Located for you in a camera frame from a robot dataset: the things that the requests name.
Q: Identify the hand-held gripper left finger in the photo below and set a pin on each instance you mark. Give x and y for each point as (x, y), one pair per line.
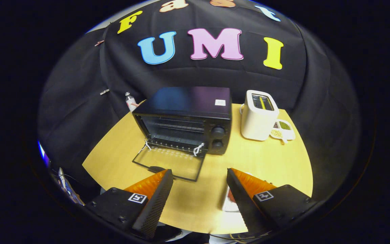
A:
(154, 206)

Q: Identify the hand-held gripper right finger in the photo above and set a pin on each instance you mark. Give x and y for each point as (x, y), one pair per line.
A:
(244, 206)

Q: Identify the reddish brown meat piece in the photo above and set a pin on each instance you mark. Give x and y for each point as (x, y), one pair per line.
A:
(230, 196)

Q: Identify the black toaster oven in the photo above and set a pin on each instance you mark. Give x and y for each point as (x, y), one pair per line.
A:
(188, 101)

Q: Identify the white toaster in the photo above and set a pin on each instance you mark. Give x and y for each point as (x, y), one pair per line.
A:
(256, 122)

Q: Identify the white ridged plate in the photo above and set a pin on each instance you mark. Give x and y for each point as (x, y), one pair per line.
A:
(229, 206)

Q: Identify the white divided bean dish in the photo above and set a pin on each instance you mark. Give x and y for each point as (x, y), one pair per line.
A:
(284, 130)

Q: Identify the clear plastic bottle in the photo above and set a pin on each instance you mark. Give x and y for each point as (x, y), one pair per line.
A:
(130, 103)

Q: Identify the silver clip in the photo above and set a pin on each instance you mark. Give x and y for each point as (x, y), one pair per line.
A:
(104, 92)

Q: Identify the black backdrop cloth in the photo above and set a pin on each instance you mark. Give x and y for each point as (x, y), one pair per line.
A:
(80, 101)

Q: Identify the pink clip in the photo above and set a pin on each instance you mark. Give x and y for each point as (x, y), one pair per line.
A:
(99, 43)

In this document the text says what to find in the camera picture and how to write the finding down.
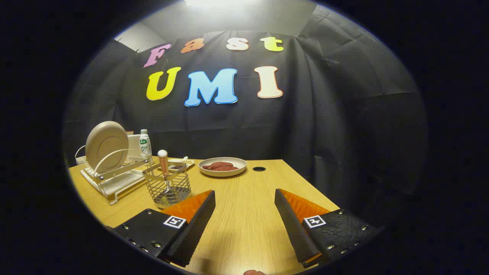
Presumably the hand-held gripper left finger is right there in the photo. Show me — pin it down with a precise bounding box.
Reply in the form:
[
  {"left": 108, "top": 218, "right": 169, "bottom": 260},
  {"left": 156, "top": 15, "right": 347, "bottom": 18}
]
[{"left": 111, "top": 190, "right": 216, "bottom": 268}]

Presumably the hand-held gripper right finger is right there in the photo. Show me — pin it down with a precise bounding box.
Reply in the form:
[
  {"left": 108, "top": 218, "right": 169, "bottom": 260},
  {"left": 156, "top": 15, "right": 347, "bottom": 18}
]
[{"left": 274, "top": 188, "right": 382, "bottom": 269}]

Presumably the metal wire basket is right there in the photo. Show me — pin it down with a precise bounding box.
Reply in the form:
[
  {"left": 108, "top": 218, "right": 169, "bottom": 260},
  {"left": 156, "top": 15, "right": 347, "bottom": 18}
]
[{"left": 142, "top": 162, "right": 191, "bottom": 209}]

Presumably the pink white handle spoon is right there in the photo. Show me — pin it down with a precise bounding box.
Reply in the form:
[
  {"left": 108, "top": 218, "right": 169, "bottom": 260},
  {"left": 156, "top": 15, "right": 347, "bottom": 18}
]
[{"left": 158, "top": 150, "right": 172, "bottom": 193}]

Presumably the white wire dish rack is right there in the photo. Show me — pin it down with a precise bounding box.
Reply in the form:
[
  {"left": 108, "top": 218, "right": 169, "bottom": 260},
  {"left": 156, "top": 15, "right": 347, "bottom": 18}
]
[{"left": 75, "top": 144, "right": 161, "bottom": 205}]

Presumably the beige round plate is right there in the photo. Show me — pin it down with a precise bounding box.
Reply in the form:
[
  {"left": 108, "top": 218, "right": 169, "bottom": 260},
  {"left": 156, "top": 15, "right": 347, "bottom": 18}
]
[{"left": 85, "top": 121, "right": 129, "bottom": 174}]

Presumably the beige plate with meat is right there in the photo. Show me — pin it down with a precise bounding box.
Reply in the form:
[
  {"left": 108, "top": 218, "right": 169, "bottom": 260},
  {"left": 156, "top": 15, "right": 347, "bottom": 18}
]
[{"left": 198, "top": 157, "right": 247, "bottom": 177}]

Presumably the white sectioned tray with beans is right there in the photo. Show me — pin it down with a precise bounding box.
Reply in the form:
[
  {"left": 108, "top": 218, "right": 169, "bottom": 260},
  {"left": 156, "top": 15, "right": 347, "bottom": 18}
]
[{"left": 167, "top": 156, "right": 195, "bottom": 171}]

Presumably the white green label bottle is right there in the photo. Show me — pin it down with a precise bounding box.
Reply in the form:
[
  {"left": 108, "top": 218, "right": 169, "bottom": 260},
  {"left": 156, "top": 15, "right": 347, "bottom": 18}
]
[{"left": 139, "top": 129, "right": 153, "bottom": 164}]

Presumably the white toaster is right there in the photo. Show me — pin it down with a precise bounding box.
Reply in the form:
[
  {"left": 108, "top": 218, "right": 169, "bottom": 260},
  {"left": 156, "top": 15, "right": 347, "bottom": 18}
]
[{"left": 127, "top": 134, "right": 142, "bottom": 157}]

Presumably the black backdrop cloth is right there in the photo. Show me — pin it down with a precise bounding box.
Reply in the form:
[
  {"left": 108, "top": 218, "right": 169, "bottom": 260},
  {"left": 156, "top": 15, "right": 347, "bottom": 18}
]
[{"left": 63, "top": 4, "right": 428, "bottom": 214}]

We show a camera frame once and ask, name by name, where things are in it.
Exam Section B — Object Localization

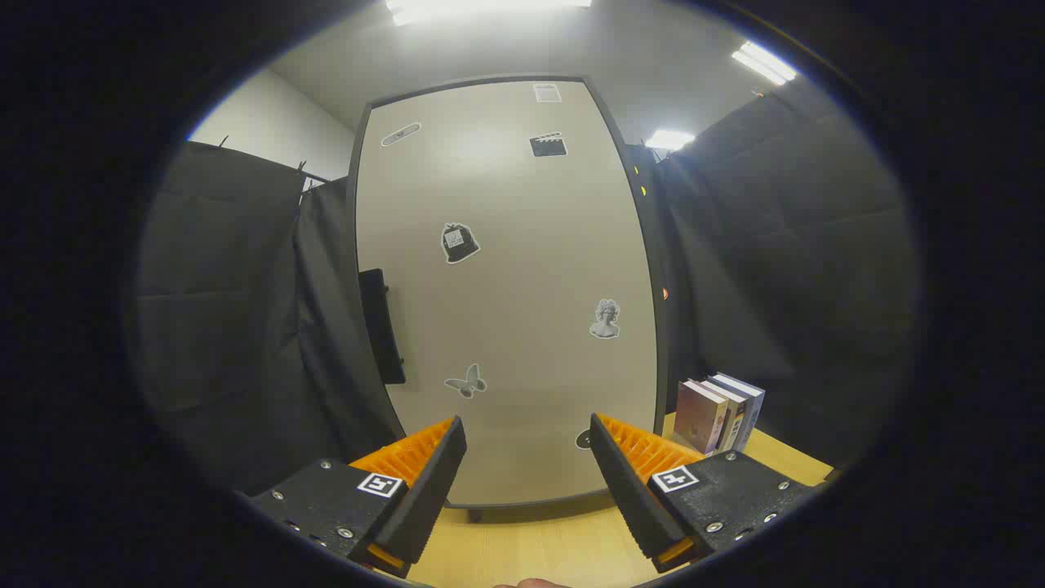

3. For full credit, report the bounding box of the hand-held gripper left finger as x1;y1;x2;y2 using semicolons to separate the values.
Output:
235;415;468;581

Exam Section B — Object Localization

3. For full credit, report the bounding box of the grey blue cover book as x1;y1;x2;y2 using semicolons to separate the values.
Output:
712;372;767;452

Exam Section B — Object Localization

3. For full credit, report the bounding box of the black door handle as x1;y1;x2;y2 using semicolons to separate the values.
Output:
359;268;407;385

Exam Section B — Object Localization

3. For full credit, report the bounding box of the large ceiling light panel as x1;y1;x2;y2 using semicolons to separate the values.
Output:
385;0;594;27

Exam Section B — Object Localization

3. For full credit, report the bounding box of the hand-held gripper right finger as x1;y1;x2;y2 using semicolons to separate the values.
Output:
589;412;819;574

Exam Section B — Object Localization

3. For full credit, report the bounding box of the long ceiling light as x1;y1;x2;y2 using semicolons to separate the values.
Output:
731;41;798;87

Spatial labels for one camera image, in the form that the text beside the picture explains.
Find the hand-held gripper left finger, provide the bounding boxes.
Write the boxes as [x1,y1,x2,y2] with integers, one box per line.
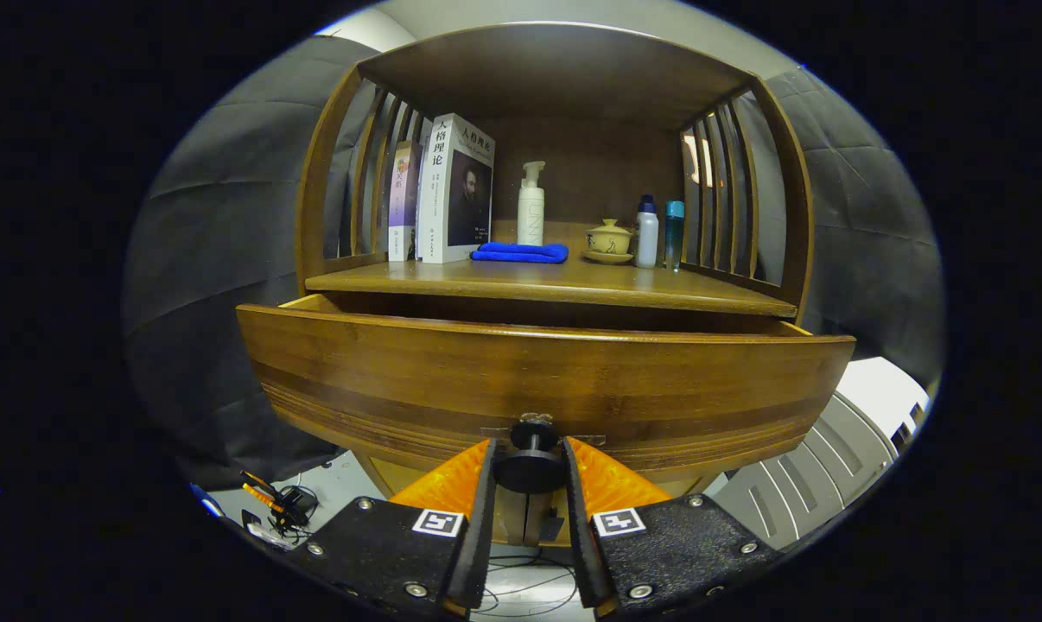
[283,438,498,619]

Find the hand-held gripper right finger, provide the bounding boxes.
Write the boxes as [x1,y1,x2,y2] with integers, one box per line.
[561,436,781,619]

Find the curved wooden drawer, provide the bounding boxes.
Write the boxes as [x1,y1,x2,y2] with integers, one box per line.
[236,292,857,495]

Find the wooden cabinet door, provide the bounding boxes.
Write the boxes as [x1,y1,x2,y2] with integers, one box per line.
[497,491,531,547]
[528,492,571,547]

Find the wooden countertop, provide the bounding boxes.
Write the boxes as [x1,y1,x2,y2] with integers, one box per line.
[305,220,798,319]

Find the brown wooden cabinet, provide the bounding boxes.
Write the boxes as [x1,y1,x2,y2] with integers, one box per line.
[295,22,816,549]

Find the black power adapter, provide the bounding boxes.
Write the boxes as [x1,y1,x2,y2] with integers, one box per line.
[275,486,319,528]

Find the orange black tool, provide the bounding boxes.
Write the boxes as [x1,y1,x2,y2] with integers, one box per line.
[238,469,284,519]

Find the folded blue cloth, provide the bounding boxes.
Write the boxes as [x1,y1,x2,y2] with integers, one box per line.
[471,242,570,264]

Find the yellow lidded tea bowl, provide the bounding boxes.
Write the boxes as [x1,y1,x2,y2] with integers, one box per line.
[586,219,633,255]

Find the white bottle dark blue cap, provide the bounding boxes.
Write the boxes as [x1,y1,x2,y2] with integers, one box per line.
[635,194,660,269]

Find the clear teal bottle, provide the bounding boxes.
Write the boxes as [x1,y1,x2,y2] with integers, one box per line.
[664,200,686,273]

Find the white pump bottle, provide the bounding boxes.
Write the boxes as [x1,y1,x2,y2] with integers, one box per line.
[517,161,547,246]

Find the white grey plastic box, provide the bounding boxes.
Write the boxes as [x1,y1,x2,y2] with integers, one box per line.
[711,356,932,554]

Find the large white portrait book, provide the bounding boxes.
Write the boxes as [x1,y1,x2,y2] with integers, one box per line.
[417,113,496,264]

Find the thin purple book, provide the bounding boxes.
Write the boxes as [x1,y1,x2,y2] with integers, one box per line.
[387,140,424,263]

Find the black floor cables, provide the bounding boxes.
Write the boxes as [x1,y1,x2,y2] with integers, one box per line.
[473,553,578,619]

* * *

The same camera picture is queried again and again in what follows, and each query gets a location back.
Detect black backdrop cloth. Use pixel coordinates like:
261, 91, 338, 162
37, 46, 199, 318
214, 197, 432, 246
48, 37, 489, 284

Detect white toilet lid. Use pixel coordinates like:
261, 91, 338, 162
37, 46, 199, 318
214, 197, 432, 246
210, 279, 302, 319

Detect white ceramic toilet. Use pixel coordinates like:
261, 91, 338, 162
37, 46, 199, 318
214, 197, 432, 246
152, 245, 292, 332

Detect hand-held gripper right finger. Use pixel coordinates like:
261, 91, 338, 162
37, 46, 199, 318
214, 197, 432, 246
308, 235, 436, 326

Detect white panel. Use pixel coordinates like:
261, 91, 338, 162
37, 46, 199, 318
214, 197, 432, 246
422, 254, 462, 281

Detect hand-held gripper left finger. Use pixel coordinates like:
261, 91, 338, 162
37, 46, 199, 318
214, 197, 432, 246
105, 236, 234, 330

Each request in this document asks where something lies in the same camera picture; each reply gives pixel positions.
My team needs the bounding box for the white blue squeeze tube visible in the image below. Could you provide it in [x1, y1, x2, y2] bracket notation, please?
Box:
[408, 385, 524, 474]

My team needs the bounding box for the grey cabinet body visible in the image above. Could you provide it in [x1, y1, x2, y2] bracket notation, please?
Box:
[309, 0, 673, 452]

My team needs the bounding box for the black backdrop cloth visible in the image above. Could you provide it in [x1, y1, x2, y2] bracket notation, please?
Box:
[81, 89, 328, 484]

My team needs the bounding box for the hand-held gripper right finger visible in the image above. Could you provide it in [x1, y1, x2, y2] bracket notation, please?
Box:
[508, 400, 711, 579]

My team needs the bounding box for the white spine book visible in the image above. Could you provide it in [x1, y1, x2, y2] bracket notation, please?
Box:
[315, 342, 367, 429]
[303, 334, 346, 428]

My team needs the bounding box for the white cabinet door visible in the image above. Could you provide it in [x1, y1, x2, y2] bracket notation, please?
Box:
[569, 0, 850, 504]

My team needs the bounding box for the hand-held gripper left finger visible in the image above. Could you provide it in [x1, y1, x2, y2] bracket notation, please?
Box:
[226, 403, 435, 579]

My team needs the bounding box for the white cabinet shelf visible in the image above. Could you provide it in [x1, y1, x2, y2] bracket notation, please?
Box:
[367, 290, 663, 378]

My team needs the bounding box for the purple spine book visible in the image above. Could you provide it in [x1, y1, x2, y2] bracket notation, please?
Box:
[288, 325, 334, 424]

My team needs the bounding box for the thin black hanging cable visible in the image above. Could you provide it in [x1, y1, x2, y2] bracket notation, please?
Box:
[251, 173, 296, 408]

==

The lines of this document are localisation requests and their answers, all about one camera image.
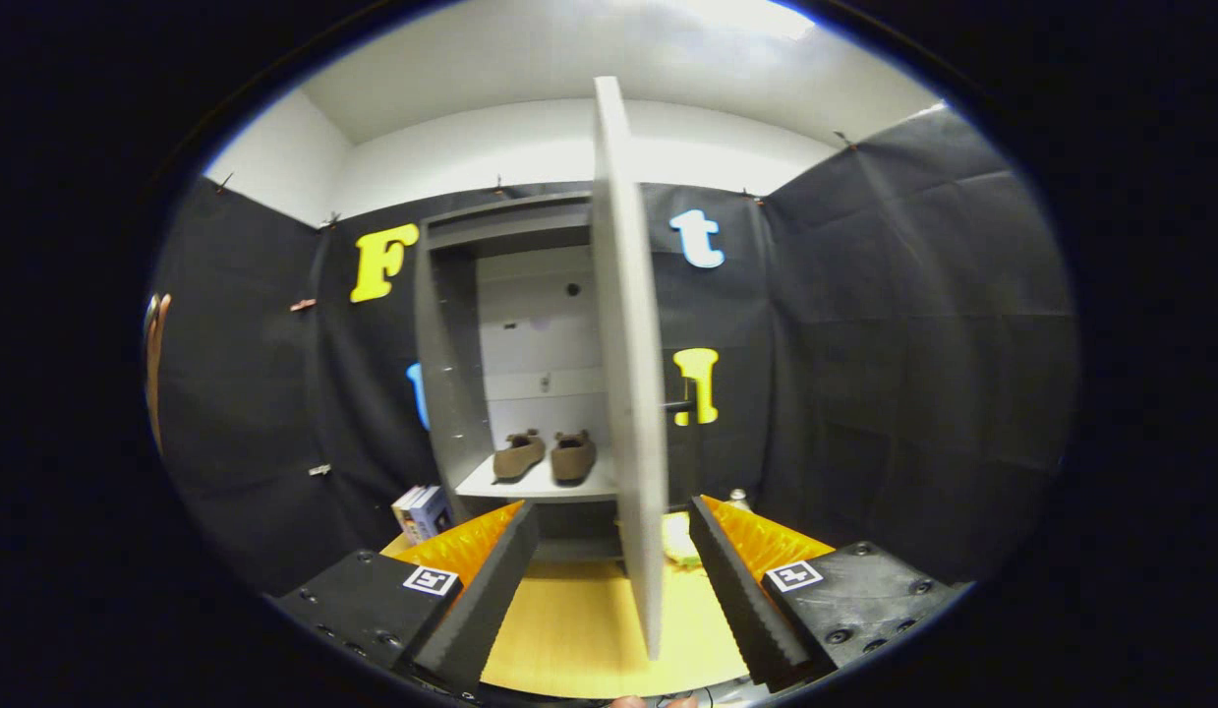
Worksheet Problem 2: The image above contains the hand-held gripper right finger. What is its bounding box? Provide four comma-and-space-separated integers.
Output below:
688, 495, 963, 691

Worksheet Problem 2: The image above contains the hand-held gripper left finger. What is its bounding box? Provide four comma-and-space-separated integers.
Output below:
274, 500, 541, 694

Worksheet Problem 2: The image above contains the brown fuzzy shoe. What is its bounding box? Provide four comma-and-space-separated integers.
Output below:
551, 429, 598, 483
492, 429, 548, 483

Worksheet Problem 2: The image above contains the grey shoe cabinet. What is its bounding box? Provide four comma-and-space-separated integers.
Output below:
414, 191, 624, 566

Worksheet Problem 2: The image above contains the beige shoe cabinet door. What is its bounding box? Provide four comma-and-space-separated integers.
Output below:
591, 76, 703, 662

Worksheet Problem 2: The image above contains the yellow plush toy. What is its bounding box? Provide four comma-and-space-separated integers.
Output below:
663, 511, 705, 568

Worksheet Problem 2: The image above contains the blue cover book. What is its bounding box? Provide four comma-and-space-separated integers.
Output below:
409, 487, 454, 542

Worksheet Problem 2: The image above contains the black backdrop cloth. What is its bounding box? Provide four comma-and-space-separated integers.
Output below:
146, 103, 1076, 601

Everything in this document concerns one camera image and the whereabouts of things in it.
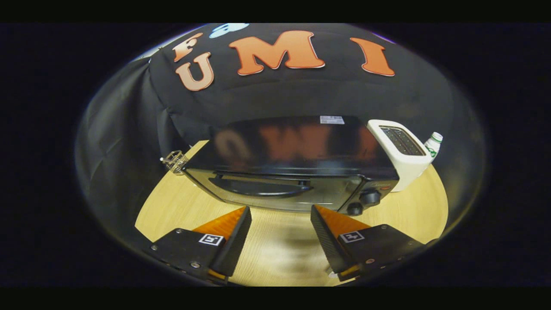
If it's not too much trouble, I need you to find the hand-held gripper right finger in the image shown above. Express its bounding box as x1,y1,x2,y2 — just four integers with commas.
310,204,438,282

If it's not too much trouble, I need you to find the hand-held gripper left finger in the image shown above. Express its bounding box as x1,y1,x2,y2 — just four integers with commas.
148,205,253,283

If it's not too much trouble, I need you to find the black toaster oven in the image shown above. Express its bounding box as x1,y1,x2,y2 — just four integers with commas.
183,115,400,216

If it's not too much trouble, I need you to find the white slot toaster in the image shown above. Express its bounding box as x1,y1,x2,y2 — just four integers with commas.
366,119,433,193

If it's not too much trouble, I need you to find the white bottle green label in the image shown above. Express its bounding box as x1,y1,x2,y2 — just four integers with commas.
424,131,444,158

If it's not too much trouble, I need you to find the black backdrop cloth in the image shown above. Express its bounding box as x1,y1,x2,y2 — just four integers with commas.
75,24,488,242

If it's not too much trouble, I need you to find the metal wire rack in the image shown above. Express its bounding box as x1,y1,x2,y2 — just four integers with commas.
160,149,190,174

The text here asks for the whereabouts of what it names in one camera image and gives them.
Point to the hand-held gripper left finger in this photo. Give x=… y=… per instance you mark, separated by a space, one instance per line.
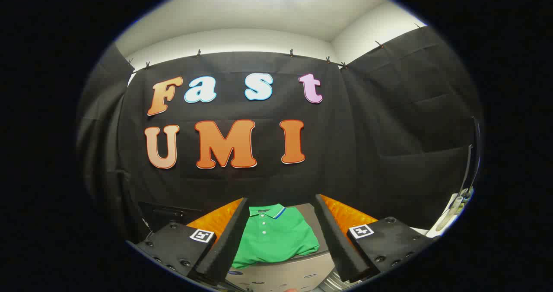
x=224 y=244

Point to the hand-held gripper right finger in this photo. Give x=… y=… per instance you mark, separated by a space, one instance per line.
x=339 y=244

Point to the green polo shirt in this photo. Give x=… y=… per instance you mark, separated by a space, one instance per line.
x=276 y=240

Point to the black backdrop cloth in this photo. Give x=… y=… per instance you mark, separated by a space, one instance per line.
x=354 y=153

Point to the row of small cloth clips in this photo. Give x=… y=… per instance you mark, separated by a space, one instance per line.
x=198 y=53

● EXERCISE GOAL
Go back to the lines above and output, exactly as they stand, the ones from the line containing "Located for you" to the line containing "Q: Identify the white ridged". Leave all pictures behind.

● OUTPUT OF THE TASK
Located for you in a camera frame from a robot dataset: the things that the requests name.
Q: Identify the hand-held gripper left finger in the photo below and set a pin on each instance you mark. Give x and y for each point as (x, y), one pair per line.
A:
(154, 206)

Q: Identify the hand-held gripper right finger in the photo above and set a pin on each instance you mark. Give x and y for each point as (x, y), one pair per line.
A:
(244, 206)

Q: Identify the reddish brown meat piece in the photo above and set a pin on each instance you mark. Give x and y for each point as (x, y), one pair per line.
A:
(230, 196)

Q: Identify the black toaster oven in the photo above and set a pin on each instance you mark. Give x and y for each point as (x, y), one pair per line.
A:
(188, 101)

Q: Identify the white toaster in the photo above and set a pin on each instance you mark. Give x and y for each point as (x, y), one pair per line.
A:
(256, 122)

Q: Identify the white ridged plate in the photo above and set a pin on each instance you mark. Give x and y for each point as (x, y), one pair per line.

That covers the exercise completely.